* _Your instructions_
From the entries provided below, copy each line that contains the word "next".

^^^^^^^^^^^^^^^^

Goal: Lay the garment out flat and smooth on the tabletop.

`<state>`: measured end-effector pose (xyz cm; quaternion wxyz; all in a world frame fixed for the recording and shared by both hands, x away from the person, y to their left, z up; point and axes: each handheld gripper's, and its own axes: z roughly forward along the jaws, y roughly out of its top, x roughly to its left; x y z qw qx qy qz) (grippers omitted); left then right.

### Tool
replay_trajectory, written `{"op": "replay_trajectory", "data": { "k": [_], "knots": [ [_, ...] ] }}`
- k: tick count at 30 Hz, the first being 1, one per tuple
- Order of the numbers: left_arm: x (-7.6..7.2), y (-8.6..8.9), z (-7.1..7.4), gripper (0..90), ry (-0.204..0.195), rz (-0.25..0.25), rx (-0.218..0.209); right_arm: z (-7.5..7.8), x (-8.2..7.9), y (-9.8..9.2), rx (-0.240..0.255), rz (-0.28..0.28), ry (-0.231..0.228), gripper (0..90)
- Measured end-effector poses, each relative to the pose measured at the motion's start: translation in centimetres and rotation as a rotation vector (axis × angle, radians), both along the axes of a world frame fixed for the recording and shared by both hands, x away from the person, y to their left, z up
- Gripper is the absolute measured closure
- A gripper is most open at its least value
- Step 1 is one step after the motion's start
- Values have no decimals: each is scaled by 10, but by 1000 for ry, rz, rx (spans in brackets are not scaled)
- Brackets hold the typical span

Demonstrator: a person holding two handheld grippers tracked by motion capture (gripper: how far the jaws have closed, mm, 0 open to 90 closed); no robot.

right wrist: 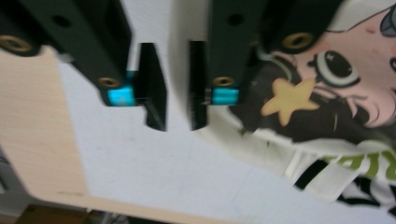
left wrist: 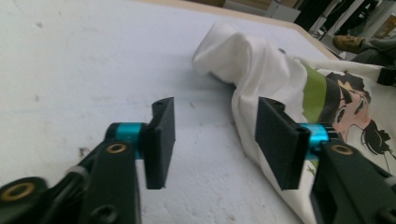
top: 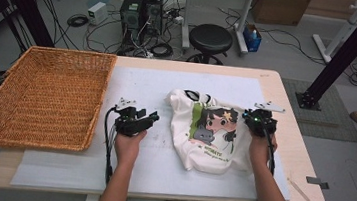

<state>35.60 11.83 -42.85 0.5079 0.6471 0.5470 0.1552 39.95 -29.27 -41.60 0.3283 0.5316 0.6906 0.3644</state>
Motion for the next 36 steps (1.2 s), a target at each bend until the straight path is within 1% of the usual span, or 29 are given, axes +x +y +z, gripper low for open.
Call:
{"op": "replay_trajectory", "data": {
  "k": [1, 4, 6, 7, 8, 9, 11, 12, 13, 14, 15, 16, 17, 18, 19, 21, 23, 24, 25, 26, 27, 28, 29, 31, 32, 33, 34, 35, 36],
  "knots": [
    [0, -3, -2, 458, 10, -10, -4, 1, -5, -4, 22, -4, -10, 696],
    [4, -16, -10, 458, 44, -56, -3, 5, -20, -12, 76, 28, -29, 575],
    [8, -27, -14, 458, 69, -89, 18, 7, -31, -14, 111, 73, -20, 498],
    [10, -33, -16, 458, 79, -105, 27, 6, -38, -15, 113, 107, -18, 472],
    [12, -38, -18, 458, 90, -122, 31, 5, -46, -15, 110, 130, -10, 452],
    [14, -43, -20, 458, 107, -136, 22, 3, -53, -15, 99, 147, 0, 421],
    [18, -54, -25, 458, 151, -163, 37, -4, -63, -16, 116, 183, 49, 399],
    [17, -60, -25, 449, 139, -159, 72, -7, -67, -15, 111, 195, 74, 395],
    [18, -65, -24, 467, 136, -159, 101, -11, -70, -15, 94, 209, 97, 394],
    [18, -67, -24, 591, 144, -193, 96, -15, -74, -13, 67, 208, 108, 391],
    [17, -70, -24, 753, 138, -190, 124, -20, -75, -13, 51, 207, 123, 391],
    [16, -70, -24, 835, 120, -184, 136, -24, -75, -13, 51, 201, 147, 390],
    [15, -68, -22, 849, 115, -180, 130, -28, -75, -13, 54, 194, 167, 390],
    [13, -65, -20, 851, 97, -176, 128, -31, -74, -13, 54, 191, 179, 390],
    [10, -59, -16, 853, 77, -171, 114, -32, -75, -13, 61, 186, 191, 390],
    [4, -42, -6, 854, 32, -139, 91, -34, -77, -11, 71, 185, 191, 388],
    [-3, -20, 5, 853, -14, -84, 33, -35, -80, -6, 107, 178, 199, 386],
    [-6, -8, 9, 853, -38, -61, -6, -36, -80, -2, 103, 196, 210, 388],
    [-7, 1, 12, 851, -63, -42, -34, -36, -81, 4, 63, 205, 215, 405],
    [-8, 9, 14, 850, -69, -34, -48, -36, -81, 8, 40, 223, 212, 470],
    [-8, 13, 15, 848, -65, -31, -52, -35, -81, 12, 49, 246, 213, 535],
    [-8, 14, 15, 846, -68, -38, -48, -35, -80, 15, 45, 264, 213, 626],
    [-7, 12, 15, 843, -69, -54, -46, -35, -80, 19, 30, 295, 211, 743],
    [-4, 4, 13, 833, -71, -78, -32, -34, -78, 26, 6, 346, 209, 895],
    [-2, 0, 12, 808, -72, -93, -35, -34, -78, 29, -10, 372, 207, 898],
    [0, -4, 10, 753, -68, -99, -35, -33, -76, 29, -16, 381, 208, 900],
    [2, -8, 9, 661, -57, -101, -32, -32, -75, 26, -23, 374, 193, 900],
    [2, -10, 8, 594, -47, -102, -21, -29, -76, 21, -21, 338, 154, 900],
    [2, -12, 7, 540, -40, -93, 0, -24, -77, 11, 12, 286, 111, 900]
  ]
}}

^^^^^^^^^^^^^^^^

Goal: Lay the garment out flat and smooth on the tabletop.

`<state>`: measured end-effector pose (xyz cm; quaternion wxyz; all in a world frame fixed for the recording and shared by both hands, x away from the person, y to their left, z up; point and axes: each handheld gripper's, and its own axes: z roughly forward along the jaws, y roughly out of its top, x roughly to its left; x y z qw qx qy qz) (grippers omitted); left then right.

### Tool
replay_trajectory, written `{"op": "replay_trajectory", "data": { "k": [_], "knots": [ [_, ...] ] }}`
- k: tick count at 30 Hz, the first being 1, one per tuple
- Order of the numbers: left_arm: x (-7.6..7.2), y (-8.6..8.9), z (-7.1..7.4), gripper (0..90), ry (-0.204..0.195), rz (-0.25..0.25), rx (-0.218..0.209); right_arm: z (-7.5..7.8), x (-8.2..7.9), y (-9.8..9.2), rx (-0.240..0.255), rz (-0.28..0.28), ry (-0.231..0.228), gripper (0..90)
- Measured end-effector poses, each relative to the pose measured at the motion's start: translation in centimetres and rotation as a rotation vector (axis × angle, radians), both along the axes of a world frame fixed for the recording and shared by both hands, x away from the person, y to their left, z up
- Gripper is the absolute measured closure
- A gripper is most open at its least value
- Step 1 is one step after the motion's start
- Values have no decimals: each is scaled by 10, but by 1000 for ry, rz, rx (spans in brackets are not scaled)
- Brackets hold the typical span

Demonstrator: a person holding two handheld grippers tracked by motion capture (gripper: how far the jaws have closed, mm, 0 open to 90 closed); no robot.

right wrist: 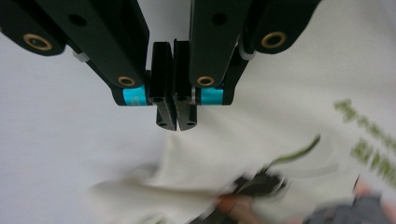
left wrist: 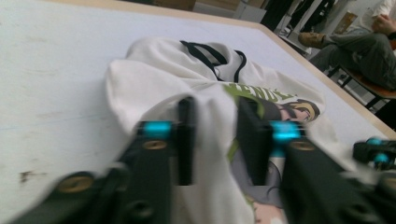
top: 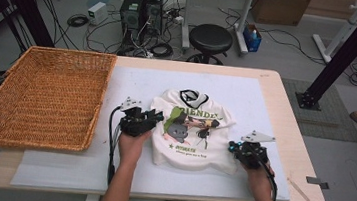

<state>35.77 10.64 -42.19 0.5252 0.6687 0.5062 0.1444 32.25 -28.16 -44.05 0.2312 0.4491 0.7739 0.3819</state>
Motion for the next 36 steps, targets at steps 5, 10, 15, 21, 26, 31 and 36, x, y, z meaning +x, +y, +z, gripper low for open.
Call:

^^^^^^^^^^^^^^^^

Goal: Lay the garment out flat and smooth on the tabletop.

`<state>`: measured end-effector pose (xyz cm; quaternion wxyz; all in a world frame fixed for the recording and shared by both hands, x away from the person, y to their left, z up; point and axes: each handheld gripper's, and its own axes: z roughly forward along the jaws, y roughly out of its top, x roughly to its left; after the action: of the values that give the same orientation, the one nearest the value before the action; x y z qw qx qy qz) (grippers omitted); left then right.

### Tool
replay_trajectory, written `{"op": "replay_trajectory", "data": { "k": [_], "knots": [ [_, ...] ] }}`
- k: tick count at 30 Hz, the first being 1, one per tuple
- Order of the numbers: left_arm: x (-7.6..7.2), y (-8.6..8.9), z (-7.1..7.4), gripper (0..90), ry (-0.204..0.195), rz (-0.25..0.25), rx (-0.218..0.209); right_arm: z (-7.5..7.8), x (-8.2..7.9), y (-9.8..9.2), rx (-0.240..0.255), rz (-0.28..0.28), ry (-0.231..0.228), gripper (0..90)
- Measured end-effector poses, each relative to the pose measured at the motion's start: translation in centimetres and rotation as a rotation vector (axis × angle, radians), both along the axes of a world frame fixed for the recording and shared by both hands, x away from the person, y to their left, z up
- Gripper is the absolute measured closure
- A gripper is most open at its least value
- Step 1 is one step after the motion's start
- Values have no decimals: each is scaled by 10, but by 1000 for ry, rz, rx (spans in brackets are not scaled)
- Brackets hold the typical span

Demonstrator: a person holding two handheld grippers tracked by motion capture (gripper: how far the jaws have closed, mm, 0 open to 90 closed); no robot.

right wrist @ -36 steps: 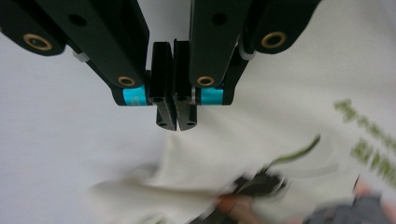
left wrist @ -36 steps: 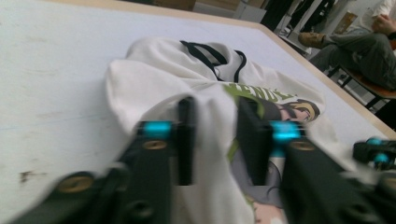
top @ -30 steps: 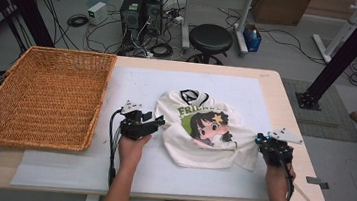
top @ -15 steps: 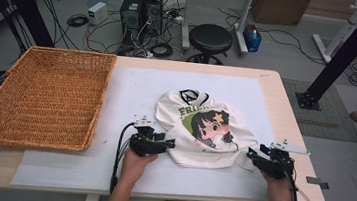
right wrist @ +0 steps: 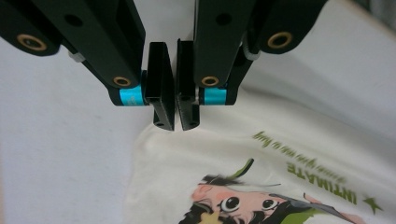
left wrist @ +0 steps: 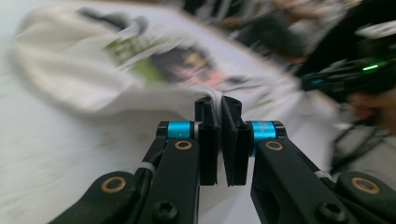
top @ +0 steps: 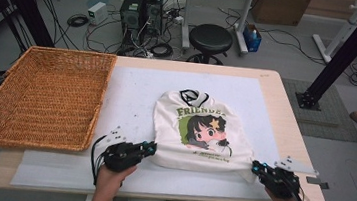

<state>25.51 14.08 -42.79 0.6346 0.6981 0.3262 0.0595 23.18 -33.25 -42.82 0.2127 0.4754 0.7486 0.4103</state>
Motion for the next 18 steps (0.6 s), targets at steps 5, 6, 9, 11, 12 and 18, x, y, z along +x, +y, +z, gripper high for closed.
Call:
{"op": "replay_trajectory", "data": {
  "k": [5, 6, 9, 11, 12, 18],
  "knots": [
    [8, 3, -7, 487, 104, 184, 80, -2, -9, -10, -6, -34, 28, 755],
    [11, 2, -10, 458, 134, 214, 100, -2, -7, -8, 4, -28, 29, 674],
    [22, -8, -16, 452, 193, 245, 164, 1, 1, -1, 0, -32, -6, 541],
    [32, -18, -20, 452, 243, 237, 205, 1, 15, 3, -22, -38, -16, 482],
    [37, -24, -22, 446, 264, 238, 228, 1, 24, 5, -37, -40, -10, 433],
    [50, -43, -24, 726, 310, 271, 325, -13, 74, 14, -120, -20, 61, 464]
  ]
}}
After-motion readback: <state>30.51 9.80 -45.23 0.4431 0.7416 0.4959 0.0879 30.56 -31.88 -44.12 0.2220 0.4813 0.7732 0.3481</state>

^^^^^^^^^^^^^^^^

* _Solution_
Motion for the next 36 steps (1.2 s), a target at each bend until the straight path is within 1% of the usual span, or 29 are given, axes +x +y +z, gripper low for open.
Motion for the next 36 steps, targets at steps 5, 10, 15, 21, 26, 31 and 36, x, y, z meaning +x, +y, +z, gripper low for open.
Motion for the next 18 steps (0.6 s), targets at steps 5, 6, 9, 11, 12 and 18, x, y, z along +x, +y, +z, gripper high for closed.

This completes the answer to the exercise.